Он оглядел зал, удивляясь тому, какой он мрачный и сырой даже по сравнению с суровой обстановкой Кенигсбурга. В такой маленькой комнате праздник не устроишь, хотя вряд ли в этом изолированном месте в горах у Альфонса бывает много гостей, даже из числа его немногочисленных преданных вассалов. Это было новое здание, построенное при жизни Маркуса, серое и унылое. Неудивительно, что граф готов терпеть бесконечные уколы со стороны Конрада, лишь бы держаться подальше отсюда. Брак Моники всегда вызывал у Маркуса чувство сострадания к ней; теперь он жалел ее и за то, в какой обстановке ей приходится жить.
Наконец графиня вернулась в сопровождении Имоджин, одетой в белое. У Маркуса мелькнула восхитительная, но совершенно безумная мысль схватить ее и сбежать.
Вместо этого он все так же стоял навытяжку, глядя, как женщины подходят к камину. От бесконечных рыданий лицо Имоджин приобрело мертвенно-бледный оттенок. Хотелось бы Маркусу знать, как давно прибыло сообщение. Их взгляды встретились. Даже сейчас она выглядела так, будто любовь к нему кружит ей голову. Его бросило в ярость при одной мысли о том, что другой мужчина может когда-нибудь увидеть такое же выражение на ее лице. Или почувствовать прикосновение теплых, нежных рук, раздевающих его. Или ощутить прохладную, гладкую кожу прижимающихся к его телу ягодиц. Мужчина, который никогда не сможет понять ее и отвергнет, а возможно, и публично осудит, узнав правду.

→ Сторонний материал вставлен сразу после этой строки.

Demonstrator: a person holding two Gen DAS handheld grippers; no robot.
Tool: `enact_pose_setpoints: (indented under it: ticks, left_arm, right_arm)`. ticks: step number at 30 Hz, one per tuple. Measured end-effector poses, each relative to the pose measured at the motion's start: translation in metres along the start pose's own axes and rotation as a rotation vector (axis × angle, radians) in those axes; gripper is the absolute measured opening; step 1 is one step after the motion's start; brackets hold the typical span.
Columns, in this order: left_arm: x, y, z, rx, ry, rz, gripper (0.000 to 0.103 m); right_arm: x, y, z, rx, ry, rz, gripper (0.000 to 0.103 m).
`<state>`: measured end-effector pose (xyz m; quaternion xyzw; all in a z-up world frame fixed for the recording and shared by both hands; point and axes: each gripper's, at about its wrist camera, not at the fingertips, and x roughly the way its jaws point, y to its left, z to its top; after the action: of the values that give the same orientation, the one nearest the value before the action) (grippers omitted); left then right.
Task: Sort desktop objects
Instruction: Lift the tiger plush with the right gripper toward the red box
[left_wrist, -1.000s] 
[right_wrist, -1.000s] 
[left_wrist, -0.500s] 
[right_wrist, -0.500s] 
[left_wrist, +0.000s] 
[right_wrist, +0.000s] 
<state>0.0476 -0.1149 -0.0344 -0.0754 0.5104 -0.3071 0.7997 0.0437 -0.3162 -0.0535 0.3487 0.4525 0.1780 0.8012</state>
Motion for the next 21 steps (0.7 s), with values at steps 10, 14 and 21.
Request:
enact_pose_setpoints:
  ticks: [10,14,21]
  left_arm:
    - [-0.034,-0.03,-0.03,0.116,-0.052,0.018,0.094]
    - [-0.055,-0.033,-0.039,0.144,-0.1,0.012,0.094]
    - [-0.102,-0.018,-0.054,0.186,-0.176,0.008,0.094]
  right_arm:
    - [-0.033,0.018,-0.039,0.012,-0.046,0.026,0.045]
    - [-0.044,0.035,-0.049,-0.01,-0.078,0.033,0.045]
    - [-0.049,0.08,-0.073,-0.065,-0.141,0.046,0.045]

Увидев, как Имоджин вздрогнула всем телом, он понял, что его возлюбленная с трудом сдерживает желание броситься ему в объятия.
— Госпожа… — хрипло начал он срывающимся голосом. Его сотрясала дрожь. Откашлявшись, он предпринял вторую попытку.
— Госпожа, могу я получить позволение обнять вашу дочь? Это будет жест уважения со стороны императора Конрада.